• **Supplied information**
++++++
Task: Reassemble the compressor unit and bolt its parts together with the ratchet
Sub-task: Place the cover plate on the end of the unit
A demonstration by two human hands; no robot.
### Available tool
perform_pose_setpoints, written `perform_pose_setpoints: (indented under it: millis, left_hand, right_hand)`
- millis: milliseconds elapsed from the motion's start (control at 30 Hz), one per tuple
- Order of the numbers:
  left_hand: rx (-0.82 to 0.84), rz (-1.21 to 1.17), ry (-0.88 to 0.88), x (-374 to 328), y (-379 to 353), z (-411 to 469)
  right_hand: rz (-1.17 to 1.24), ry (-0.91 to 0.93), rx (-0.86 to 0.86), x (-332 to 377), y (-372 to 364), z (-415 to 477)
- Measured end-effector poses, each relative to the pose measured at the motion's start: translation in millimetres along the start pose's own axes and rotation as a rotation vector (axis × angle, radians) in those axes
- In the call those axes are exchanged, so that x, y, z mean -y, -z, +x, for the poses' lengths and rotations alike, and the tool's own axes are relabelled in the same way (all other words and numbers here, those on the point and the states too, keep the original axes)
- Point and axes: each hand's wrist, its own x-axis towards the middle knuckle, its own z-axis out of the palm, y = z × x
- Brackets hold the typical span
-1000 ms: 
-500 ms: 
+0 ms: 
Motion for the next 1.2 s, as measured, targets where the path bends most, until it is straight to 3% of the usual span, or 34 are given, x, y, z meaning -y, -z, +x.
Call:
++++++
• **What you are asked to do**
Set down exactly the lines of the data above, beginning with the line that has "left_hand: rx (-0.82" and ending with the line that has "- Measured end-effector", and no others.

• **Solution to this problem**
  left_hand: rx (-0.82 to 0.84), rz (-1.21 to 1.17), ry (-0.88 to 0.88), x (-374 to 328), y (-379 to 353), z (-411 to 469)
  right_hand: rz (-1.17 to 1.24), ry (-0.91 to 0.93), rx (-0.86 to 0.86), x (-332 to 377), y (-372 to 364), z (-415 to 477)
- Measured end-effector poses, each relative to the pose measured at the motion's start: translation in millimetres along the start pose's own axes and rotation as a rotation vector (axis × angle, radians) in those axes

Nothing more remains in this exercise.